I know a houseful of guys who should read this post... Nice one :)

TiffJ said...
This comment has been removed by a blog administrator.
TiffJ said...

I read that book cover to cover, and most of the advice is NOT new to me, as I recognize the signs of him "just not being that into me." I don't play, and I will not be played.
Some people are clueless, indeed, however.
Thanks for this entry, because it's interesting to learn a man's perspective as to how he perceives a woman who is NOT interested. Some guys don't get the funking hint. Even when we flat out tell them to sod off.
A prime illustration of this point? Not to self-promote, but read my latest-(and rather lengthy, 'cause it was that bad)- blog entry on a meet and greet gone to hell, and how the guy just didn't get it. He we rude, we he was delusional and had a distorted view as to how the evening played out.
I should write a book to supplement Greg Behrendt's book and title it, "She Just Doesn't Wanna SEE Your Ass EVER Again"

brooklyn babe said...

Would you stop putting all of our business out there like that!!!
If I'm not into a guy, or fuck I just wanna be cordial and don't mind hanging with cha
(publically) I suggest an "early hang..." I have been doing a lot of early dates.... and do a Cinderella dash, before I bash him with a pumpkin... for getting to close. That's why I don't movie dates with guys I'm not interested in.... sitting too close for comfort.

brooklyn babe said...

On 2nd thought, that depends, cause its less uncomfortable silences I can skip thru...

Brotha Buck said...

"Indecent Proposal" a brotha is gonna have to check that one out.

Inside Man said...

I think a lot of dudes have been naive at some point. Can't front, I've had some of these happen to me before. Somebody is going to think your corny eventually. Like you said though you have to cut it short before you look like an ass.

Reese The Law Girl said...

Ah, yes, Karma is a be-otch.

I know her personally, so I can say that.
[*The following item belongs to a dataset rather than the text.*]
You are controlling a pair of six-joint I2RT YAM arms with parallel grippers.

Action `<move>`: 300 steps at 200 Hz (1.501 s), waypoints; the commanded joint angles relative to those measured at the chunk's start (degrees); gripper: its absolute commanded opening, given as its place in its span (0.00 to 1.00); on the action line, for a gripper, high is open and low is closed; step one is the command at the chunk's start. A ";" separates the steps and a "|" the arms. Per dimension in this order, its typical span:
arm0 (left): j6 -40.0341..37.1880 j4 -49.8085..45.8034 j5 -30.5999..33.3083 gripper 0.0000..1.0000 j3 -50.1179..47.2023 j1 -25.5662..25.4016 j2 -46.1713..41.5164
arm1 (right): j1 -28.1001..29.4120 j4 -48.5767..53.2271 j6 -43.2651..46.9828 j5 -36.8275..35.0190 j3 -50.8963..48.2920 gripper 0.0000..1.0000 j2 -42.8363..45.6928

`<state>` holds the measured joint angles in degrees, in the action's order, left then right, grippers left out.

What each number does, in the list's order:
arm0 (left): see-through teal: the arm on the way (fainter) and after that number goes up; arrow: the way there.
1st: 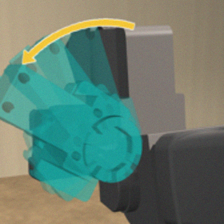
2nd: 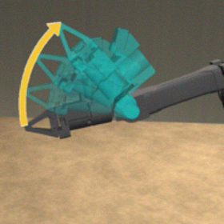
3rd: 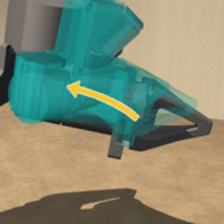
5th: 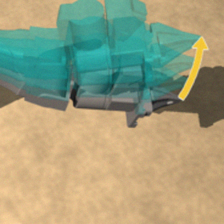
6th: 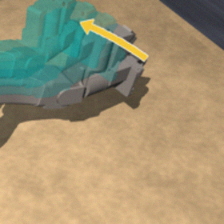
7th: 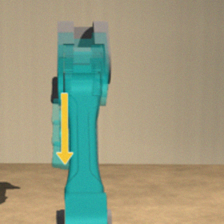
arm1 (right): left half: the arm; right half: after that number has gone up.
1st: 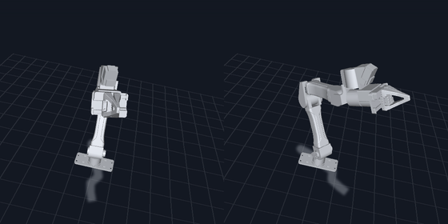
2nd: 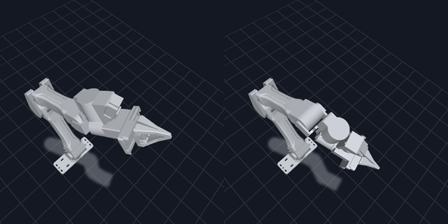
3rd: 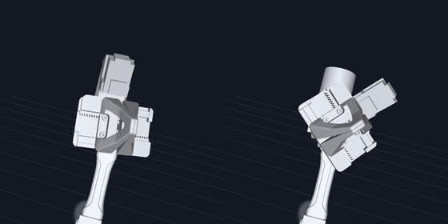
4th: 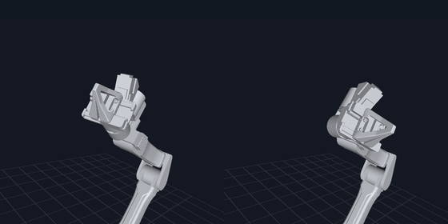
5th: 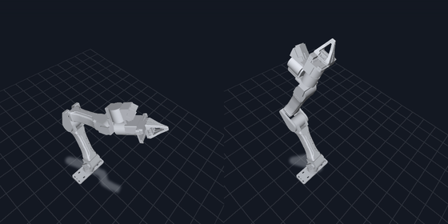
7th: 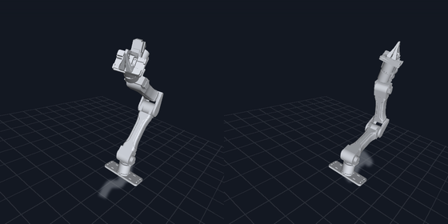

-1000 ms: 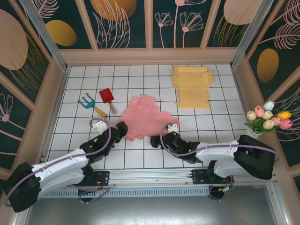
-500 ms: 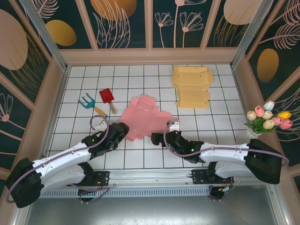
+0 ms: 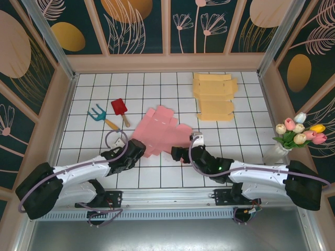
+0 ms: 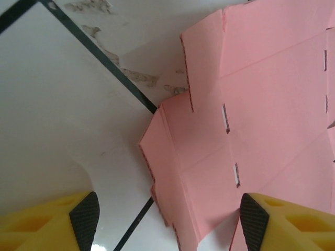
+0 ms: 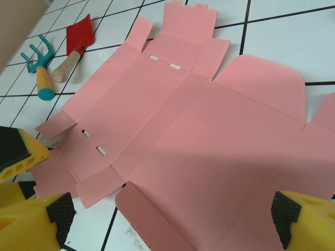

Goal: Fold the paper box

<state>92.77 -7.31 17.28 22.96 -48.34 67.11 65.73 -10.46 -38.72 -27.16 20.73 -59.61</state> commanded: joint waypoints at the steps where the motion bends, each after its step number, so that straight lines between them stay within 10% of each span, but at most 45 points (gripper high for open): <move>1: -1.03 5.37 3.18 0.70 -0.31 -0.24 2.27 | 0.48 1.10 2.05 -0.20 -0.42 0.99 2.25; 74: -3.89 6.73 9.69 0.19 1.03 -0.24 6.21 | 0.50 2.66 3.63 -1.00 -0.11 0.99 3.21; 105: -27.16 15.04 15.97 0.00 2.00 -0.21 1.83 | 0.43 3.76 6.66 -2.20 2.89 0.99 2.54; 145: -63.74 39.38 16.71 0.00 -5.15 -0.24 -11.20 | -0.71 7.11 13.51 -3.32 10.09 0.99 3.18; 182: -80.99 54.13 4.09 0.00 -9.26 -0.26 -17.63 | -2.36 13.63 24.82 -5.49 22.04 0.92 3.11; 251: -98.47 63.88 -6.85 0.00 -9.32 -0.25 -20.00 | -5.82 20.86 79.16 6.05 39.81 0.66 -2.11; 300: -97.53 63.12 -11.08 0.00 -10.81 -0.26 -23.86 | -11.31 32.38 99.62 18.75 49.54 0.64 -5.03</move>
<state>-3.31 52.47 9.93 12.84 -48.34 46.26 54.94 14.06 43.68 -17.21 66.72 -65.47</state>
In any case, I totally agree with you. We all know when someone is just not that into us. Instead of forcing the situation, just move on and stop wasting time. You might just bump into "the one" while your on your way out.

Breez said...

I am so "blah" on dating right about now. It's really a bunch of buffalo feces. However, you're right, a person will "tell" you almost from the jump whether or not they're feeling you.

Amadeo said...

Let's just hope someone who needs it reads this.

Rae Ann said...

Wow, that was a great post. And so true! Women would be wise to read this and understand it.

emeralda said...

yeah i gonna give this blog address to all those guys who didn't get it.
i am all for being straight and shit but hey, if the guy doesn't get the OBVIOUS, do i have to make the effort and do the inconvenient straight straight forward thing????

the kid said...

*LMAO* cuz I told this dude this morning I'd be available for a lunch date and that's exactly why and he won't accept no, I'm very busy as an answer. AND he knows I'm not interested in him. His whole gimmick was saying that he's not trying to get with me but he won't leave me alone!!!

Yeah, I avoid the "relationship talk" like the plague when I'm not interested...

Starla Spaulding said...

This post has been very insightful. I wish I had read this post sooner.

Sherlon Christie said...

have you written a book?

Massander said...

Dude, I JUST got through dealing with a girl I could tell was "just not that into me". She didn't mind me spending cash on her on the regular though. She liked to talk about her busy schedule - clue number one. No, actually, clue no. 1 was that she didn't seem too interested in sharing much about her personal life.

The only reason I let it go on for more than 2 weeks was because I was HIGHLY attracted to her and thought it possible that she was playing hard to get. I had to eventually accept that she wasn't playing hard to get. She simply didn't want to be caught!

Game recognize game though. I've done that shyt to women over the years, so I guess it's my turn. Karma is indeed a bitch!